* **Work required**: Copy every line of the listing that holds the string "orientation".

* **The input**:
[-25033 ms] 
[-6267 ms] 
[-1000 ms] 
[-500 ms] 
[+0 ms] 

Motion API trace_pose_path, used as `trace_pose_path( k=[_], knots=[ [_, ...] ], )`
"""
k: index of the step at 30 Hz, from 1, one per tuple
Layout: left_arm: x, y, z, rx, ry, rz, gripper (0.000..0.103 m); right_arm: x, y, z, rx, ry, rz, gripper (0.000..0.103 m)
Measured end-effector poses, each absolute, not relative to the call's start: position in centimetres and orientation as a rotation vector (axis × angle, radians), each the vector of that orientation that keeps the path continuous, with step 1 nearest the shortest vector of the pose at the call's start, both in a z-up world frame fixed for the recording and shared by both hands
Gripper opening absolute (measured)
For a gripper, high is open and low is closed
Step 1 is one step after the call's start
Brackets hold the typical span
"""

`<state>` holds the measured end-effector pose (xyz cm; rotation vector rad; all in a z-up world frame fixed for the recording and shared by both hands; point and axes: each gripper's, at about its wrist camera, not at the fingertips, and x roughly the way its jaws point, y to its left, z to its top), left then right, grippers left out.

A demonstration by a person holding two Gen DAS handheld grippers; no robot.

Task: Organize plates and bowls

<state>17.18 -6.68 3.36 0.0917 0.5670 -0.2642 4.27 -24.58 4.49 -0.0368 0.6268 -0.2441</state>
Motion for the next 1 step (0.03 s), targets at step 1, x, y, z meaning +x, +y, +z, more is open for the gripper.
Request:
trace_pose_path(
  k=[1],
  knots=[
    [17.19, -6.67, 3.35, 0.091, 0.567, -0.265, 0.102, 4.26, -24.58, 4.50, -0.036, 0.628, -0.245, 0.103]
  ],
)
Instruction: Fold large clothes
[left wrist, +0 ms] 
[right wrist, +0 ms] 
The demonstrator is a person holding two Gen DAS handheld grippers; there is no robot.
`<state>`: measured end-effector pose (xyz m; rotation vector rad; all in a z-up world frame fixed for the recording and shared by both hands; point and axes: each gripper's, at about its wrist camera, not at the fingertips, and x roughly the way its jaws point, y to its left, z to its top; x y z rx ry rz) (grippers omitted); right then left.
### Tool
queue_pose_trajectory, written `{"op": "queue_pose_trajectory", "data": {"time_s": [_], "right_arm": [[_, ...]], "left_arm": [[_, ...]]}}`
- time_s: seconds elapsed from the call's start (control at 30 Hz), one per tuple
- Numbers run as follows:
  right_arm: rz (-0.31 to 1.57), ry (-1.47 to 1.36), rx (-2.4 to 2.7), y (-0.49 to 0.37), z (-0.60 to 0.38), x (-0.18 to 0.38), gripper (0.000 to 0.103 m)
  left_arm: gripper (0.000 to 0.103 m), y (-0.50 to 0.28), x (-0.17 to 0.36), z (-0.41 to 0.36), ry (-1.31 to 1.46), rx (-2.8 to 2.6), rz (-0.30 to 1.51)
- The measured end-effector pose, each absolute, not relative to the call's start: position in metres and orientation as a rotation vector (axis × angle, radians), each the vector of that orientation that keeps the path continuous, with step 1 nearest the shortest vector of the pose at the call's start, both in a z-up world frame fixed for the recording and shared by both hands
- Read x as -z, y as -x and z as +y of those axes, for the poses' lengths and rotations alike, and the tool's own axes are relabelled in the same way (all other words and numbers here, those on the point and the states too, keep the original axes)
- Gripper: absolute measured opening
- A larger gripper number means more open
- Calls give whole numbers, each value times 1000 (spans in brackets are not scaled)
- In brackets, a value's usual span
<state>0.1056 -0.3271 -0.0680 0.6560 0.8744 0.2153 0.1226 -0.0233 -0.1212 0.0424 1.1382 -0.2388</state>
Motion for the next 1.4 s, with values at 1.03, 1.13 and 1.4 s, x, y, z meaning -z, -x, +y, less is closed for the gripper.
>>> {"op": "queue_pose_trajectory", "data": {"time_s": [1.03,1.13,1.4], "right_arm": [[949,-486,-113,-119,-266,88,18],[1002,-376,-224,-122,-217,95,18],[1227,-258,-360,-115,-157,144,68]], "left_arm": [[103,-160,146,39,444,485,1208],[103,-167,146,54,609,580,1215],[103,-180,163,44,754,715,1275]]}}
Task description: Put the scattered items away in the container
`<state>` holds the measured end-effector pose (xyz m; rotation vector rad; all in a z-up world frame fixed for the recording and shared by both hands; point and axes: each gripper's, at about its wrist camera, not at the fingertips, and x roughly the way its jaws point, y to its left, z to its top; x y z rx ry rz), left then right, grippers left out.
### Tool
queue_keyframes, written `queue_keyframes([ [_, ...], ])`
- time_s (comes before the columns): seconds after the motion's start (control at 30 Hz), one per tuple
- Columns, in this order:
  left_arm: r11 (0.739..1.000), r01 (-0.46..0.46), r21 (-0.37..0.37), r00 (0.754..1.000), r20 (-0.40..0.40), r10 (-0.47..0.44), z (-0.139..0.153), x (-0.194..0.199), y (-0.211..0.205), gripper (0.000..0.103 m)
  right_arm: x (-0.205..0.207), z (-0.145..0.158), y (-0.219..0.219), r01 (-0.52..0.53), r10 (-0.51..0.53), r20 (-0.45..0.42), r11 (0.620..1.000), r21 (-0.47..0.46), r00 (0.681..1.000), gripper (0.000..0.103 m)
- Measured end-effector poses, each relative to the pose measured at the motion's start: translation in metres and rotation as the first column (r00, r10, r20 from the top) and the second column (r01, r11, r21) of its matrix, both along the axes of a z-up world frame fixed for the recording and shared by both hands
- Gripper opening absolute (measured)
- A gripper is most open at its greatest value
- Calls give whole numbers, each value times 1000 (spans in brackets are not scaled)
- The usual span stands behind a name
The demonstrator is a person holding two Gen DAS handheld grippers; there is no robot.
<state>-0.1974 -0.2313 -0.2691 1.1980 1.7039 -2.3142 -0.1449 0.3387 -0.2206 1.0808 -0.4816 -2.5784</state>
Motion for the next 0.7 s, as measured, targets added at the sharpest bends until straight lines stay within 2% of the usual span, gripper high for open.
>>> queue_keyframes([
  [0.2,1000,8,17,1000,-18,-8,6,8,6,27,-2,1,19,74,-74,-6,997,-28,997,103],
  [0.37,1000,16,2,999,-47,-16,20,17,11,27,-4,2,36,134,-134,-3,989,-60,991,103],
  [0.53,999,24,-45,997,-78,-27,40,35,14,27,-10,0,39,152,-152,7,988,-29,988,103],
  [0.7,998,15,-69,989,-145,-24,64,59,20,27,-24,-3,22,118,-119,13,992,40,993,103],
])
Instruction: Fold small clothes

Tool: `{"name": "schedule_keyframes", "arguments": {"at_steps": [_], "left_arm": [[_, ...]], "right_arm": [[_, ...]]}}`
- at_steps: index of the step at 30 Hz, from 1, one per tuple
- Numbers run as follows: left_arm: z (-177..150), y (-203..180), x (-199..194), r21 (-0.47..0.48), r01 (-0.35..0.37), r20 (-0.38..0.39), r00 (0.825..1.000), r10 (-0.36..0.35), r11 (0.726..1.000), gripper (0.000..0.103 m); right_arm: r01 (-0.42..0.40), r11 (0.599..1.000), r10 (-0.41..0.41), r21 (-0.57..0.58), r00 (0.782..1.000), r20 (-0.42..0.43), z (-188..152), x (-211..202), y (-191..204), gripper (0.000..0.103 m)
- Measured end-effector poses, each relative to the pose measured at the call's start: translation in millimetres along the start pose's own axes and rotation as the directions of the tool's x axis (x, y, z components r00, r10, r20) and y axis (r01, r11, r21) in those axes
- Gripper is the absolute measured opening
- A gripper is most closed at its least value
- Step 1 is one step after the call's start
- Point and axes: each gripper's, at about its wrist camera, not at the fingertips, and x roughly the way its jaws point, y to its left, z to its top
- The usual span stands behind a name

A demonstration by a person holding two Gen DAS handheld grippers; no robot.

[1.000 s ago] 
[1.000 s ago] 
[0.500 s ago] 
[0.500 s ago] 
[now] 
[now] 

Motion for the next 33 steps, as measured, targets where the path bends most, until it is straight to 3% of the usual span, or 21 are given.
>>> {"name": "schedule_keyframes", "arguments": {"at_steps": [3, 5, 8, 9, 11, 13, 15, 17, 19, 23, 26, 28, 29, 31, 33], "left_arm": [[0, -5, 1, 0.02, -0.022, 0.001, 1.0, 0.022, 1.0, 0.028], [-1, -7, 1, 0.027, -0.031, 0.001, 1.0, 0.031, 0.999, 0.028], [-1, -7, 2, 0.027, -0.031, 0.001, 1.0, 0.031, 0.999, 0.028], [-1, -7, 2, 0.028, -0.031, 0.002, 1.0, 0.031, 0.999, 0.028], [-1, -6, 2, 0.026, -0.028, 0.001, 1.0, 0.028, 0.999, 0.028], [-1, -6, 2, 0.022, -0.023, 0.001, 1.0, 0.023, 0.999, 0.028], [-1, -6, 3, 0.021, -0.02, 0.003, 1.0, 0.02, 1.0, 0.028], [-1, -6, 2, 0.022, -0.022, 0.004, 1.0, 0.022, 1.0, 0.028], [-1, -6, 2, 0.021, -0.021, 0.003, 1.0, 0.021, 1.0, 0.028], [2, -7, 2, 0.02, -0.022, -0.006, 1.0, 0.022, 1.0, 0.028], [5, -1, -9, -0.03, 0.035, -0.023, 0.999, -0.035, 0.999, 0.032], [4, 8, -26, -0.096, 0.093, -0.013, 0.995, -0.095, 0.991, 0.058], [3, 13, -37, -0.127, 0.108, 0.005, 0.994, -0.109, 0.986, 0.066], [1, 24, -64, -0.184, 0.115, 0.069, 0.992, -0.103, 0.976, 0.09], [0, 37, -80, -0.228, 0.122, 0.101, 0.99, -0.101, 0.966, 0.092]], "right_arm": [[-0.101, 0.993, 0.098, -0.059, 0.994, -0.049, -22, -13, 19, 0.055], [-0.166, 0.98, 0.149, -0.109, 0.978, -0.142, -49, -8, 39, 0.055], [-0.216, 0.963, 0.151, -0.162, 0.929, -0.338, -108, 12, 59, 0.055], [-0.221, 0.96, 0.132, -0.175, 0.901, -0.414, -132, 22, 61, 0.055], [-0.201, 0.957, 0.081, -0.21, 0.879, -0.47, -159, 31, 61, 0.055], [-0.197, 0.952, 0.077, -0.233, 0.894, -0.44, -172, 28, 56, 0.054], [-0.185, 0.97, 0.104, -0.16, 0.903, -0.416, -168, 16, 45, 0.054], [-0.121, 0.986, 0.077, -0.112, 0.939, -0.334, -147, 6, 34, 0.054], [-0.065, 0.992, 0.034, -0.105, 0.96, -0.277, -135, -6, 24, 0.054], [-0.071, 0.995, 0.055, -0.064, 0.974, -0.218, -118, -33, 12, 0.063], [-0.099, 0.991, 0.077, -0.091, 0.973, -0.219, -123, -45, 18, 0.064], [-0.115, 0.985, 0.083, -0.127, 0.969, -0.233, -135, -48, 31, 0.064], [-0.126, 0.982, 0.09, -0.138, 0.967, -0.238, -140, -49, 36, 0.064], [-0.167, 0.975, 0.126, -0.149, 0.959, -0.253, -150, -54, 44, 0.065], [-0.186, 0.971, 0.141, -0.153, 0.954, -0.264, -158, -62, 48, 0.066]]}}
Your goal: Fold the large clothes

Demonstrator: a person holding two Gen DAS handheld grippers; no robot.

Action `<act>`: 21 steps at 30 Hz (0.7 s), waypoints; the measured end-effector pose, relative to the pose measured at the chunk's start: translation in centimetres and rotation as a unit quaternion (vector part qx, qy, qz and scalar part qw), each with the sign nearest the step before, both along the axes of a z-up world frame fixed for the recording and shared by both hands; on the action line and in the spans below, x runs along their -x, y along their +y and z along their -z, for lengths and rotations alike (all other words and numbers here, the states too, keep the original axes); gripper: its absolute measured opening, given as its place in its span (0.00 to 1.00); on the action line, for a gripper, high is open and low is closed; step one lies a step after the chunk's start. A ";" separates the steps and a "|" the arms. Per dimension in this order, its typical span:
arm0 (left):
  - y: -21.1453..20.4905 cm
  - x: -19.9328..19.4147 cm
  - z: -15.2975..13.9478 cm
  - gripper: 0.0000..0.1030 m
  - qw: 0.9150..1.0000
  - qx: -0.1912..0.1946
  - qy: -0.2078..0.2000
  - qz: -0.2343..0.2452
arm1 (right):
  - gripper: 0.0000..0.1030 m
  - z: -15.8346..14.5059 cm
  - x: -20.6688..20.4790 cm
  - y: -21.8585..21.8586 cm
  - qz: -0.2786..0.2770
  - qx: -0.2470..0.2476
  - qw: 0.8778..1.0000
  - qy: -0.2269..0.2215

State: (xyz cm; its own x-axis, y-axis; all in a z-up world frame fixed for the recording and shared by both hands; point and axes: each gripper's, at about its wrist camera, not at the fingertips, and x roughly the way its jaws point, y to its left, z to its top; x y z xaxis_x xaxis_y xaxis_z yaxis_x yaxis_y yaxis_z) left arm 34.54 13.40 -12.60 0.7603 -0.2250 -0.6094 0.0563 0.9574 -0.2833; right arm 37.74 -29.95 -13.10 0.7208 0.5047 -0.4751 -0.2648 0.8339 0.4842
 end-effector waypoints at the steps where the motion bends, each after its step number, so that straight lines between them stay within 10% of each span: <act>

* **Response**:
Measured end-effector poses, each absolute, not relative to the call's start: position in centimetres and orientation as a rotation vector (axis × angle, radians), each the vector of that orientation that keeps the path continuous, with step 1 nearest the shortest vector of the pose at the call's start, both in a z-up world frame fixed for the recording and shared by both hands
- The measured end-effector pose, each absolute, not relative to the call's start: position in metres and orientation as a rotation vector (axis × angle, radians), each the vector of that orientation that keeps the path continuous, with step 1 nearest the shortest vector of the pose at the call's start, both in a z-up world frame fixed for the recording and shared by both hands

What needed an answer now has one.